> WHAT YOU WILL DO: Among the lines below, copy each one in which "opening" appears.

════════

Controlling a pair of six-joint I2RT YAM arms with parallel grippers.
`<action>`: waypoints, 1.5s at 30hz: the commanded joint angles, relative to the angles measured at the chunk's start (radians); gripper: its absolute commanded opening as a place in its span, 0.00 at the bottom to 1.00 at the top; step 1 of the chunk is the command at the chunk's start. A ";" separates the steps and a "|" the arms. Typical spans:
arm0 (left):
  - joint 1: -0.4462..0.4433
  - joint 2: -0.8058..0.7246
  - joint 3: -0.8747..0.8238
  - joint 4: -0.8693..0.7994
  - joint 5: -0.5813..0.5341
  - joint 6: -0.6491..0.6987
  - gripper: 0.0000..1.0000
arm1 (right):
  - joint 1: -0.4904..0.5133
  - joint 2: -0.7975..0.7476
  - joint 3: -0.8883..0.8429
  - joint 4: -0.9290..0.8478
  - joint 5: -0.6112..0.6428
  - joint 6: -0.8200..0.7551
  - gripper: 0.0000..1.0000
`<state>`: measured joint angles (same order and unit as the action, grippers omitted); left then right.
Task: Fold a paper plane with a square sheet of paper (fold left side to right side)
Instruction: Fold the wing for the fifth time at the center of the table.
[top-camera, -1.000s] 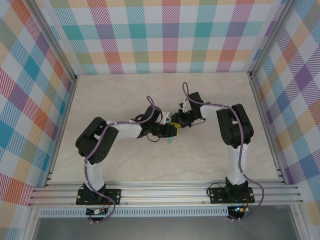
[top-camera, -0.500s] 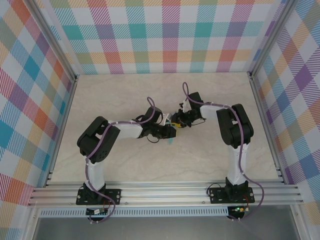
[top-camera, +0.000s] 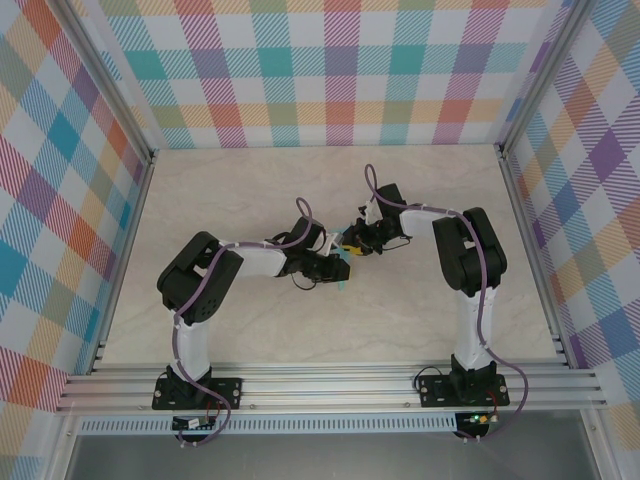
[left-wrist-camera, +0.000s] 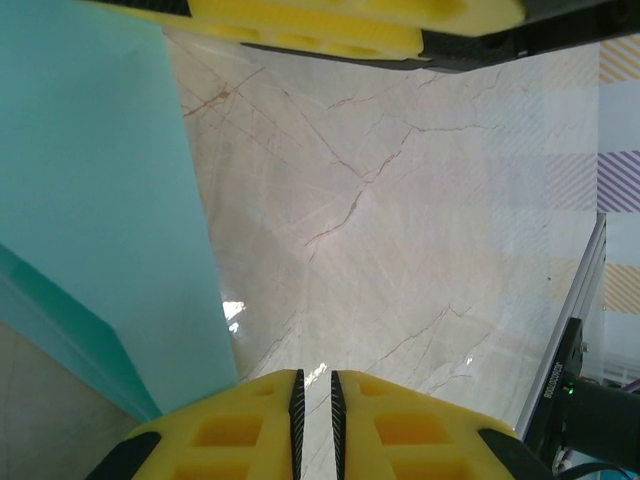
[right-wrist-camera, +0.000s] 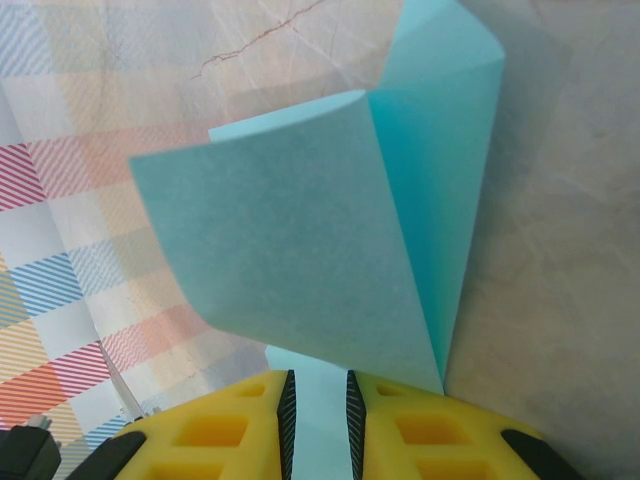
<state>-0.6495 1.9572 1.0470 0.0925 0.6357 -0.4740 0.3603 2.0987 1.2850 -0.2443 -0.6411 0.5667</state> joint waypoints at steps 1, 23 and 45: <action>0.007 0.018 0.000 -0.079 0.023 0.038 0.16 | 0.005 0.050 -0.006 -0.098 0.067 -0.012 0.22; -0.026 -0.121 0.005 -0.096 0.045 0.076 0.27 | 0.004 0.056 0.000 -0.115 0.075 -0.008 0.22; 0.039 -0.004 0.030 -0.004 0.051 0.073 0.27 | 0.005 0.058 -0.006 -0.109 0.074 -0.008 0.22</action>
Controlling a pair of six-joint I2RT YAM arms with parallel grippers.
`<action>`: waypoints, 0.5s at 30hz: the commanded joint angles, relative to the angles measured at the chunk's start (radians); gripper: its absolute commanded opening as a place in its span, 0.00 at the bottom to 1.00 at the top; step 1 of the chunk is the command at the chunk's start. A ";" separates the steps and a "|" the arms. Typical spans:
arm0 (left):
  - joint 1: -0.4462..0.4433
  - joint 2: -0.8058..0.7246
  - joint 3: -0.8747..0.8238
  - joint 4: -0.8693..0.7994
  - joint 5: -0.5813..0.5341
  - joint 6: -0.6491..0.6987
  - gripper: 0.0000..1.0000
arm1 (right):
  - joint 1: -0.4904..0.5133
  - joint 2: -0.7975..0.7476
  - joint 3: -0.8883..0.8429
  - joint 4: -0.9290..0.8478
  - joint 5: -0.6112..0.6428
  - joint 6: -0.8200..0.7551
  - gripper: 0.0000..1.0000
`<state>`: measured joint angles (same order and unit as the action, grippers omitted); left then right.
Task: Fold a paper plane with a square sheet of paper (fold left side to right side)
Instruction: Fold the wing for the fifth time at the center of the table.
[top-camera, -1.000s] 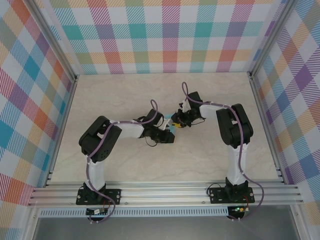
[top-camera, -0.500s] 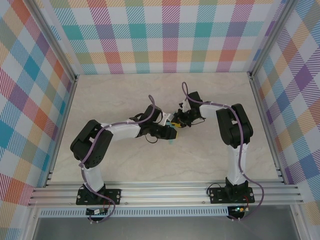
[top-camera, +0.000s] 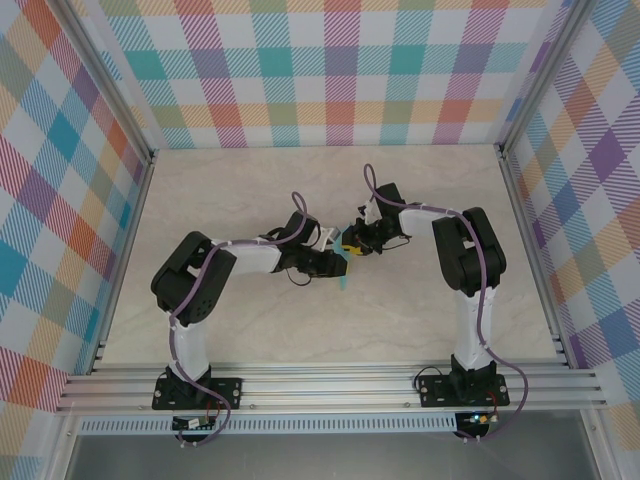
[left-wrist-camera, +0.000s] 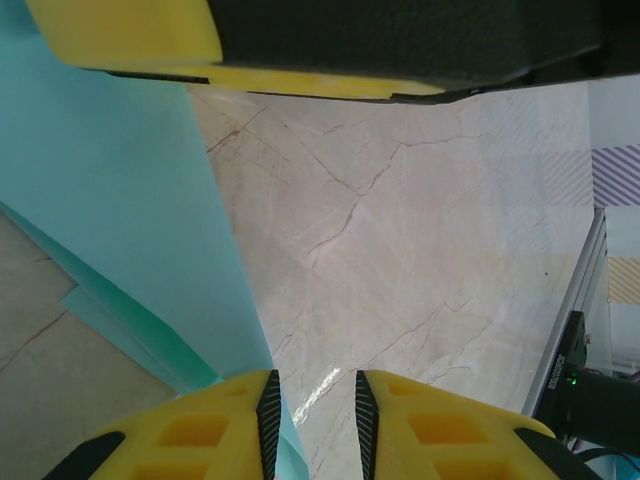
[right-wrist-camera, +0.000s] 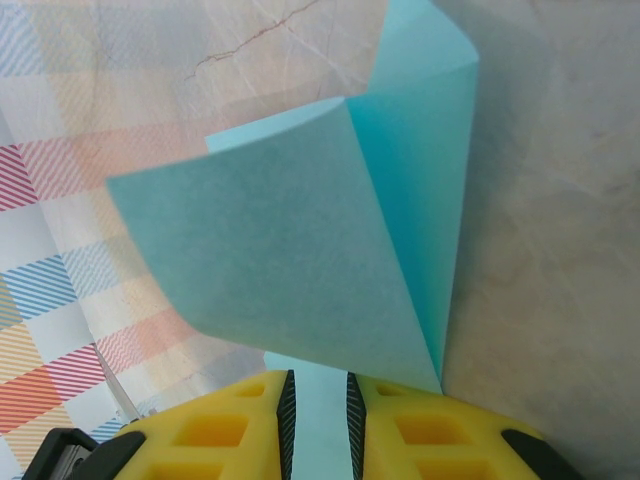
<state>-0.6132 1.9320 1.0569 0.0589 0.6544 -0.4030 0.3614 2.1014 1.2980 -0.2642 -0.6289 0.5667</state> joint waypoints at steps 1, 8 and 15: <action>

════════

> RESULT OF THIS EXERCISE:
`<action>`: waypoints, 1.5s at 30hz: the commanded joint angles, relative to the angles measured at the chunk's start (radians); gripper: its absolute commanded opening as a place in its span, 0.00 at the bottom to 1.00 at the top; step 1 of the chunk is the command at the chunk's start. A ";" separates the steps and a "|" the arms. Typical spans:
`<action>`: waypoints, 0.5s at 30hz: the commanded joint angles, relative to the angles measured at the chunk's start (radians); gripper: its absolute commanded opening as a place in its span, 0.00 at the bottom to 1.00 at the top; step 1 of the chunk is the command at the chunk's start. A ";" separates the steps and a "|" the arms. Typical spans:

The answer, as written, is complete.